Search the entries for the word "below". Copy every line where it turns up.

◆ LISTED RECORDS:
==============================

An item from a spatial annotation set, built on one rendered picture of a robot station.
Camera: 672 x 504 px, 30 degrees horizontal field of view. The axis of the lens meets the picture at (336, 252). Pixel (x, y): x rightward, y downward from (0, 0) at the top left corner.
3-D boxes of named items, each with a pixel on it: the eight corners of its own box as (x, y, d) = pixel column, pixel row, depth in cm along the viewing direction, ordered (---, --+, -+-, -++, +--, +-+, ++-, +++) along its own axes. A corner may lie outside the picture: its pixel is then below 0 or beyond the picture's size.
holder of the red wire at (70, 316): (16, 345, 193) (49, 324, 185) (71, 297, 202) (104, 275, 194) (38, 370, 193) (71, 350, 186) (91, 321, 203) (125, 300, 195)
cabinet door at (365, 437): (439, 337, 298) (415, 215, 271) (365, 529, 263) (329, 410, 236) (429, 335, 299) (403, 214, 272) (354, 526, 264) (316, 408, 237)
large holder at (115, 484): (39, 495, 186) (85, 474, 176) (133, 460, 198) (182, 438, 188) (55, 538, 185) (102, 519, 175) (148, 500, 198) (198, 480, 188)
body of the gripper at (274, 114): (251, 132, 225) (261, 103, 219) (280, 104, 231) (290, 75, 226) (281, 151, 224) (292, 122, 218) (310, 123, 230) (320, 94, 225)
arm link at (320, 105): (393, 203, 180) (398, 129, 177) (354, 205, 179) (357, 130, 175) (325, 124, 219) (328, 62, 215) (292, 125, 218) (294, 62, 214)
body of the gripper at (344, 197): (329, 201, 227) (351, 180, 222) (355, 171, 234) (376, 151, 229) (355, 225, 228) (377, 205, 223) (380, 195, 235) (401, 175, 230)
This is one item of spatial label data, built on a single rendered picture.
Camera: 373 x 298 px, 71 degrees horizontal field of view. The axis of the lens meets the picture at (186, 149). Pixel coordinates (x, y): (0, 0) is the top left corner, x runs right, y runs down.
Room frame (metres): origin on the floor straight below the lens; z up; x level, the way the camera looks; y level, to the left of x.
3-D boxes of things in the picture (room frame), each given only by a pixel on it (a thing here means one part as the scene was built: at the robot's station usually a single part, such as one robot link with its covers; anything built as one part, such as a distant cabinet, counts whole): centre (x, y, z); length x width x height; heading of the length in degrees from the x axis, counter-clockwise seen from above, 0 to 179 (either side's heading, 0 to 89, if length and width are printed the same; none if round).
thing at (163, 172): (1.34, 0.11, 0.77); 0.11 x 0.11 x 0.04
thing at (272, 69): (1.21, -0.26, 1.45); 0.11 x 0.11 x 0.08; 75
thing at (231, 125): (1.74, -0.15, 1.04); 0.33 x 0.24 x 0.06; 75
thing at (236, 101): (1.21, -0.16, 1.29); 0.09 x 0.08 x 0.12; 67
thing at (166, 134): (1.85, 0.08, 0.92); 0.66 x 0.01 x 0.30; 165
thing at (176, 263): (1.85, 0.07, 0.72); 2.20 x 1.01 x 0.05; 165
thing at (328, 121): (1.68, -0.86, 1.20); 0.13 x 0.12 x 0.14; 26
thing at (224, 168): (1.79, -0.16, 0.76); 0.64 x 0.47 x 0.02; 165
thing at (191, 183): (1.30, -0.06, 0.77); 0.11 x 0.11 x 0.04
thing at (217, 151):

==============================

◆ REPLY:
3-D boxes of named items, each with a pixel on it: the eight corners of its own box as (x, y, d) = pixel column, pixel row, depth in cm along the viewing direction, ordered (---, --+, -+-, -++, +--, +-+, ++-, +++) along its own axes. A corner may lie outside the picture: its pixel is then below 0 or beyond the picture's size.
Room frame (metres): origin on the floor straight below the lens; z up; x level, the way the camera looks; y level, to the left of x.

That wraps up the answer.